▶ _WHAT IS BEING ASKED_: Only a number is wanted: how many lines in the records below contain "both"?

Data items:
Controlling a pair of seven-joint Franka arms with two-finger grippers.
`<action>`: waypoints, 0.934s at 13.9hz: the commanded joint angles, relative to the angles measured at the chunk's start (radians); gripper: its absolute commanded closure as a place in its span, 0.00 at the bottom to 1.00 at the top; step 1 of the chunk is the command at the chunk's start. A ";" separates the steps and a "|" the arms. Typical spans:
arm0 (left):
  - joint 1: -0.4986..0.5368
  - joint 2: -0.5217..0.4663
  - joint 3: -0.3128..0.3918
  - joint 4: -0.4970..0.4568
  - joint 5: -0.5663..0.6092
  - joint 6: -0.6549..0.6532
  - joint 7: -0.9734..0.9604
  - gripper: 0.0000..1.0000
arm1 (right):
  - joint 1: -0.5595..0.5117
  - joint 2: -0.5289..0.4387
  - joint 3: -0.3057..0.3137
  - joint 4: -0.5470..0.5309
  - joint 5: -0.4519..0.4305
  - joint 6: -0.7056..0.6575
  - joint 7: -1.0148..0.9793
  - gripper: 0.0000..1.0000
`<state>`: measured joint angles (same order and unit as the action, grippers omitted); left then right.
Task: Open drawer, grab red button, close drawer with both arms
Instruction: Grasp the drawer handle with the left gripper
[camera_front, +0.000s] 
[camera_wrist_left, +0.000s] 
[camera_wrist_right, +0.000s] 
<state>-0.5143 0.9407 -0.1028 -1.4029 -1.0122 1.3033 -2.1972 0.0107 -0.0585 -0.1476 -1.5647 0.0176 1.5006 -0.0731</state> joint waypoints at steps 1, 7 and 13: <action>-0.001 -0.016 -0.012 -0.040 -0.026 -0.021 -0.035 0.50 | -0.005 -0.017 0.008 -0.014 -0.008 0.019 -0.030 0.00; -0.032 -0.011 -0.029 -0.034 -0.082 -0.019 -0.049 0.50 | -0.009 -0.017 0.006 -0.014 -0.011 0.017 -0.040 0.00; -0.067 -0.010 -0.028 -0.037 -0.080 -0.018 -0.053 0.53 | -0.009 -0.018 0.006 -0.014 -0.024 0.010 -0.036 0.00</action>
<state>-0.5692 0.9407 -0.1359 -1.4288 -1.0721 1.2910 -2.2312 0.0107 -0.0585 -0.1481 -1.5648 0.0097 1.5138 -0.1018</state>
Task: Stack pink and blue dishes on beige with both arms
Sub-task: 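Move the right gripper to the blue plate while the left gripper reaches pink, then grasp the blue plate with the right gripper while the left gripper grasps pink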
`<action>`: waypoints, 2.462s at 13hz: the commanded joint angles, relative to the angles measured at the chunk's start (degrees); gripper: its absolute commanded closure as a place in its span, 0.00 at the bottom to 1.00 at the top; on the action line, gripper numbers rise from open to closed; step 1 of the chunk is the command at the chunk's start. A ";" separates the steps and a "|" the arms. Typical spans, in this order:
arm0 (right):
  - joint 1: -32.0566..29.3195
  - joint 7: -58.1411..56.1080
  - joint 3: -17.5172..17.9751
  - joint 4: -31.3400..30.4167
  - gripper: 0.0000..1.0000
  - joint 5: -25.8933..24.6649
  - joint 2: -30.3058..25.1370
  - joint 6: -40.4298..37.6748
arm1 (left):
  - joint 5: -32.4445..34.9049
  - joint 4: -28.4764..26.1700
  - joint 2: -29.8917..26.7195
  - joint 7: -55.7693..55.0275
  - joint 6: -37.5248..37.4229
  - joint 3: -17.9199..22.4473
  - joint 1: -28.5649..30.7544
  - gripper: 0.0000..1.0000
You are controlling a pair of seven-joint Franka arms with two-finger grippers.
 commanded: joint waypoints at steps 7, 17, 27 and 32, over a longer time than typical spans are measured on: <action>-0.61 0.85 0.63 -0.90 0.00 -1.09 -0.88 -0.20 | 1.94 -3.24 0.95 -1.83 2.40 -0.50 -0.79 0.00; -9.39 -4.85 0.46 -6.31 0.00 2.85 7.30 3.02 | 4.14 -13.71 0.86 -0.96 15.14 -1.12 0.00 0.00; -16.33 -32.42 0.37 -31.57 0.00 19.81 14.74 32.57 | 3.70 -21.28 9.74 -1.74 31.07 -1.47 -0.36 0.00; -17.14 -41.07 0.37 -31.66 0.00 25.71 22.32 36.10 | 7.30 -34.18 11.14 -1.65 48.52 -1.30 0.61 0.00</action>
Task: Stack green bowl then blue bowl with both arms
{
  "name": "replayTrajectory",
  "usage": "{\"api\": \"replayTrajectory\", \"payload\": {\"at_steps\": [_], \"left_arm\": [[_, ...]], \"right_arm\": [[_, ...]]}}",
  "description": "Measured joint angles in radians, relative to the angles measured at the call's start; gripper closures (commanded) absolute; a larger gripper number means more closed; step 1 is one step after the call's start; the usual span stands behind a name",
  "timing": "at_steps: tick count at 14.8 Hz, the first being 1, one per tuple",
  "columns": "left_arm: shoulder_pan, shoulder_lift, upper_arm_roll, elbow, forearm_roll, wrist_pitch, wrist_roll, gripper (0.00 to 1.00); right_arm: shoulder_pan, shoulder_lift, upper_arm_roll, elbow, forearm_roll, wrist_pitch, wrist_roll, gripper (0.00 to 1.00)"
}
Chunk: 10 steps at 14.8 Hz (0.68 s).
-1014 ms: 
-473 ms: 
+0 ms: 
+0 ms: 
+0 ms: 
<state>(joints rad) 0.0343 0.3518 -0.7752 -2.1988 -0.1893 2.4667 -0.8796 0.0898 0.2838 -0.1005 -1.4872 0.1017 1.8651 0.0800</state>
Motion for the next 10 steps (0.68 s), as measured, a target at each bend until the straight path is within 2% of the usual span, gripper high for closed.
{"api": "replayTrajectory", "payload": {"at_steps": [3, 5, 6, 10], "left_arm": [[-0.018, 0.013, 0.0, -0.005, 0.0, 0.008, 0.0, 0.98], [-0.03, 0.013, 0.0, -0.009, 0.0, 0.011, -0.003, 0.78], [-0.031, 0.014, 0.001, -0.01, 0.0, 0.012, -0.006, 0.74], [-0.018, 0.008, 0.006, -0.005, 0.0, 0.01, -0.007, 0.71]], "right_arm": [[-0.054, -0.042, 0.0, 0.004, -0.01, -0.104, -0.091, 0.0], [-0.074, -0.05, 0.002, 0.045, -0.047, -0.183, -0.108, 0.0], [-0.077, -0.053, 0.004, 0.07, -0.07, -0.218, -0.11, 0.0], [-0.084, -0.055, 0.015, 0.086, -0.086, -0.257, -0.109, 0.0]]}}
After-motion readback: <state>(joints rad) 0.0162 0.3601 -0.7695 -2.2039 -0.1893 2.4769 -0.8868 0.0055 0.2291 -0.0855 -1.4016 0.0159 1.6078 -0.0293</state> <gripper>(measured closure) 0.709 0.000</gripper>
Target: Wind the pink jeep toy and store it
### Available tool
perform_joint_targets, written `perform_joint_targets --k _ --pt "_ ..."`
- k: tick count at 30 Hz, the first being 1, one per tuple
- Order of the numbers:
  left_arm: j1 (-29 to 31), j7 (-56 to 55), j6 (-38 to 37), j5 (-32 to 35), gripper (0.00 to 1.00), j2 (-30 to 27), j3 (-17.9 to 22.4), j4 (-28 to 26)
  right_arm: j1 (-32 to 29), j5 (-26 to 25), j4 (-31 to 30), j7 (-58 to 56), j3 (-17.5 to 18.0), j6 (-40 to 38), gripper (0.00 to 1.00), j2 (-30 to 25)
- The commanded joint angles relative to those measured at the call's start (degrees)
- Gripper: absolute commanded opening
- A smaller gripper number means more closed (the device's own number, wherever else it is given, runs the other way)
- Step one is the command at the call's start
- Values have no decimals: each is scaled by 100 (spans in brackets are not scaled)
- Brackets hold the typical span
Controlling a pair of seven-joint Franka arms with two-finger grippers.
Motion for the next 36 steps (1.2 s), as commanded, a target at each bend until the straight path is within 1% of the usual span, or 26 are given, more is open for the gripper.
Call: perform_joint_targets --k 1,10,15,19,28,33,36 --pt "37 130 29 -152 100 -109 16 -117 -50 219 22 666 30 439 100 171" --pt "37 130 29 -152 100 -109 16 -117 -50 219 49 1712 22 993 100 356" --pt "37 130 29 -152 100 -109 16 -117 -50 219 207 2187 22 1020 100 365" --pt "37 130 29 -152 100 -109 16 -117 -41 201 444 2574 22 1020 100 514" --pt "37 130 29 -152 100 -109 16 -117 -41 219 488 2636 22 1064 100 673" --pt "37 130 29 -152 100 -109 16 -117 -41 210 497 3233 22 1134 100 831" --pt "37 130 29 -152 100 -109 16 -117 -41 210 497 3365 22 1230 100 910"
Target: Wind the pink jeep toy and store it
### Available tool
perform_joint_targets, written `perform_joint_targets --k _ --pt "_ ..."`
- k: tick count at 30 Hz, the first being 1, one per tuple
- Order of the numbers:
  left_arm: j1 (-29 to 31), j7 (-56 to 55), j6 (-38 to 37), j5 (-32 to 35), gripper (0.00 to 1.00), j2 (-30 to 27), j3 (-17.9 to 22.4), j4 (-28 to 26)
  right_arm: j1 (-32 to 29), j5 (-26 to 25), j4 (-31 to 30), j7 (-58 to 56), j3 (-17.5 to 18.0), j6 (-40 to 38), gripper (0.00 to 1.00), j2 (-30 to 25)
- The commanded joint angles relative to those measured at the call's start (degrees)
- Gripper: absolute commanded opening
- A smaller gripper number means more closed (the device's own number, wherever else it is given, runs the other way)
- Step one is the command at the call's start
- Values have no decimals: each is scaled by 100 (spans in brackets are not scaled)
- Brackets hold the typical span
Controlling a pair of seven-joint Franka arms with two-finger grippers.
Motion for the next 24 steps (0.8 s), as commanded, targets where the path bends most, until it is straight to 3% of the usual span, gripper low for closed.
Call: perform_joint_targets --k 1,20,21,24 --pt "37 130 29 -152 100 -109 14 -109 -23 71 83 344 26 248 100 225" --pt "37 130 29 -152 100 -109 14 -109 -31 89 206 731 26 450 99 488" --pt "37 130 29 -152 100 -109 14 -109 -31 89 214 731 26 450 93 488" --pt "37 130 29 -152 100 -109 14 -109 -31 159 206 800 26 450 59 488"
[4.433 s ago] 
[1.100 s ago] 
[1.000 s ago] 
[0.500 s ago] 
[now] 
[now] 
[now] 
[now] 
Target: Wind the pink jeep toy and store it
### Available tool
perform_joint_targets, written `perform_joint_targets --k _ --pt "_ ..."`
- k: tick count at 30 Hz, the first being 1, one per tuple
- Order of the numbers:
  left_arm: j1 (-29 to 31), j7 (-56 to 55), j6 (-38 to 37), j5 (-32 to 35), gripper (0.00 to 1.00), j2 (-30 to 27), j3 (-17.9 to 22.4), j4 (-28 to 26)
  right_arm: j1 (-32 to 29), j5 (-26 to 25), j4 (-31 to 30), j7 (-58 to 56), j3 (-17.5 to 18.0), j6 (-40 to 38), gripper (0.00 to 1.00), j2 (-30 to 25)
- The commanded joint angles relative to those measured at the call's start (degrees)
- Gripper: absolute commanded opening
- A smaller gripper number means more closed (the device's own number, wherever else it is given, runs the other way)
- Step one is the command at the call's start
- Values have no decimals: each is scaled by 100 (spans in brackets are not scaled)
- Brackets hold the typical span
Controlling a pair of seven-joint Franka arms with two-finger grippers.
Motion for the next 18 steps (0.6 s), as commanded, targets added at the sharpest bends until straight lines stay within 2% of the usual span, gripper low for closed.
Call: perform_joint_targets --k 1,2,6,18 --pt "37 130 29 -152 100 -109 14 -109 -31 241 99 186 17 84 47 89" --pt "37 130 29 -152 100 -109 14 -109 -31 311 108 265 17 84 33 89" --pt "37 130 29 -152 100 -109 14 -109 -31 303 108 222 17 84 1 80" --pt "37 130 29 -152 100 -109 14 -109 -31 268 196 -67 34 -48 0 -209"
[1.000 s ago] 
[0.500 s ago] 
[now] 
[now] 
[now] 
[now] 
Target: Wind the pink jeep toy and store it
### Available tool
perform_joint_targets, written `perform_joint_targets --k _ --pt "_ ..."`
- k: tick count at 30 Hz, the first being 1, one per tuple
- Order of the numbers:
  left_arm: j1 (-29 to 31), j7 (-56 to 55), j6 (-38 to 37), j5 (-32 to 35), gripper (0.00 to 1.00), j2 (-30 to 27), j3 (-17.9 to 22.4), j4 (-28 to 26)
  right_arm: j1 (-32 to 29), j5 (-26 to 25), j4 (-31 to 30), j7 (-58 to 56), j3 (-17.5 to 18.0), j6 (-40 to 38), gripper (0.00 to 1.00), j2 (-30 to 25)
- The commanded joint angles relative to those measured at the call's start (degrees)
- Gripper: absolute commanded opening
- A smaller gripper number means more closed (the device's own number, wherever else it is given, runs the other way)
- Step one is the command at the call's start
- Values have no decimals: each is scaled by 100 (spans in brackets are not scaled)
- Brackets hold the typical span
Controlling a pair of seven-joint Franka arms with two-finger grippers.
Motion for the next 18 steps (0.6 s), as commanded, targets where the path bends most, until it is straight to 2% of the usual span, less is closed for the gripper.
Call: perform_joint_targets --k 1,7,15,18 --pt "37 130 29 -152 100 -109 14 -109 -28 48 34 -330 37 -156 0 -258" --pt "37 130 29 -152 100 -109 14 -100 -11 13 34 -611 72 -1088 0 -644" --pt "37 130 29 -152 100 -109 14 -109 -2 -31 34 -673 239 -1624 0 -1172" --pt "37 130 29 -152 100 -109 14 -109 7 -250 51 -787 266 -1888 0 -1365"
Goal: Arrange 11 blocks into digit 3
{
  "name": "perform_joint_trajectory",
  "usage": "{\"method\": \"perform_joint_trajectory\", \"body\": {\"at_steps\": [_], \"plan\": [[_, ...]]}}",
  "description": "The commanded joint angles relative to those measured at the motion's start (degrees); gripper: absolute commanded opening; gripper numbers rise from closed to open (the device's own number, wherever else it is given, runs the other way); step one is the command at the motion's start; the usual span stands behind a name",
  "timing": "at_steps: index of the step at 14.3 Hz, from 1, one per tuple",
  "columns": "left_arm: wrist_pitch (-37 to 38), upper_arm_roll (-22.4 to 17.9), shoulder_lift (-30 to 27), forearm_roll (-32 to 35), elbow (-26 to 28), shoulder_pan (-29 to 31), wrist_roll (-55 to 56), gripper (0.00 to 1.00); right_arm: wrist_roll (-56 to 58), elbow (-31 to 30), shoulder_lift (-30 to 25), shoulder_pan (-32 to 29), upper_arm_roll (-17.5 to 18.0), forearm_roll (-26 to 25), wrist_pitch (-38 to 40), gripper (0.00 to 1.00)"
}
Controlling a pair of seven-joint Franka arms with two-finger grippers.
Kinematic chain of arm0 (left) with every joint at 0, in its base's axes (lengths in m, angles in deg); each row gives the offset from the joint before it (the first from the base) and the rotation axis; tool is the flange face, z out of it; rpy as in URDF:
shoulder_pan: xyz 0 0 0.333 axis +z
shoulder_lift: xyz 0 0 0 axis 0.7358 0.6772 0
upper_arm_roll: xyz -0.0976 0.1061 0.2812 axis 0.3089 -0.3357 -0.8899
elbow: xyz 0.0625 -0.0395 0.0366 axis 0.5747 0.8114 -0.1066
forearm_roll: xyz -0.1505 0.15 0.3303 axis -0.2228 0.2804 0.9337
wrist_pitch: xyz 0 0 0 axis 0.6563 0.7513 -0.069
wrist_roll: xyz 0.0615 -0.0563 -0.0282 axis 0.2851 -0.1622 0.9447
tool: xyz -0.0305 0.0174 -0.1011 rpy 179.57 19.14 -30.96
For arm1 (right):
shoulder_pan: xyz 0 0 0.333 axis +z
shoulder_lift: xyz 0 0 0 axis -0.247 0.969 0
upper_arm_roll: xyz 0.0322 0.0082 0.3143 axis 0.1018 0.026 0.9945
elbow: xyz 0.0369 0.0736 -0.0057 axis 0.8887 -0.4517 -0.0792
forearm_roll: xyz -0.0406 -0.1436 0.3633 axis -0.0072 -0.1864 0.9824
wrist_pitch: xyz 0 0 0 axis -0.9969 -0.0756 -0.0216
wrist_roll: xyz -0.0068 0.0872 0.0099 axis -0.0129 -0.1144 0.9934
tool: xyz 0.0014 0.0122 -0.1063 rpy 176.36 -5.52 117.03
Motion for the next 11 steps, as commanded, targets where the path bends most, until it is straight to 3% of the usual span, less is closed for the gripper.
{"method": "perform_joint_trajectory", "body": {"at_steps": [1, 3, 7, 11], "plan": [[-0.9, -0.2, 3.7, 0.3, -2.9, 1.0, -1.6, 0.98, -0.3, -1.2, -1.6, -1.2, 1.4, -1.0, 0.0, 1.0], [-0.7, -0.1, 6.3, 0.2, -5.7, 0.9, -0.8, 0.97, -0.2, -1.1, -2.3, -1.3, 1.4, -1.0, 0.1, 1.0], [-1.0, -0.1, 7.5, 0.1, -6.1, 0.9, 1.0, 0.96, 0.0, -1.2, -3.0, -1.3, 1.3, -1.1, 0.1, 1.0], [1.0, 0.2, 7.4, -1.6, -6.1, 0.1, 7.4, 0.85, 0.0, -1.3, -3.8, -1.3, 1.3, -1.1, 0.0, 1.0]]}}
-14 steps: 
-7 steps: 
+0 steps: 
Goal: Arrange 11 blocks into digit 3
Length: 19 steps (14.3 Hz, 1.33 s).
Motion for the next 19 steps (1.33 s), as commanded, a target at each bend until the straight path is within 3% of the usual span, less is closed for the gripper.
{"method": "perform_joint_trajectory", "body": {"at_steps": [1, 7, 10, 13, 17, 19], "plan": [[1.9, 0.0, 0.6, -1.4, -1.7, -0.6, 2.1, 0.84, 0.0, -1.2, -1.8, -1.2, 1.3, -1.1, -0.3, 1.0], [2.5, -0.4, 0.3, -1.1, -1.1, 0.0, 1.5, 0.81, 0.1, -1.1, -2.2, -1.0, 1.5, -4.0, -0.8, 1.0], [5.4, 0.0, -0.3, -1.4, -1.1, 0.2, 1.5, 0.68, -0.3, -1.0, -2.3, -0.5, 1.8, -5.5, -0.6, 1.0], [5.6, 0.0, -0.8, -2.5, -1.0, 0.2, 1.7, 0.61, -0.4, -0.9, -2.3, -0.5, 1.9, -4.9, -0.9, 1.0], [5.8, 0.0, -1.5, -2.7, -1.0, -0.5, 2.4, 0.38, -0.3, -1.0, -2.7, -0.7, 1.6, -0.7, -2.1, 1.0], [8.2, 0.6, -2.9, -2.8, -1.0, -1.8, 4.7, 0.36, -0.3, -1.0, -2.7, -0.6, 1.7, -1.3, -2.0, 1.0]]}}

▶ _RESPONSE_: 3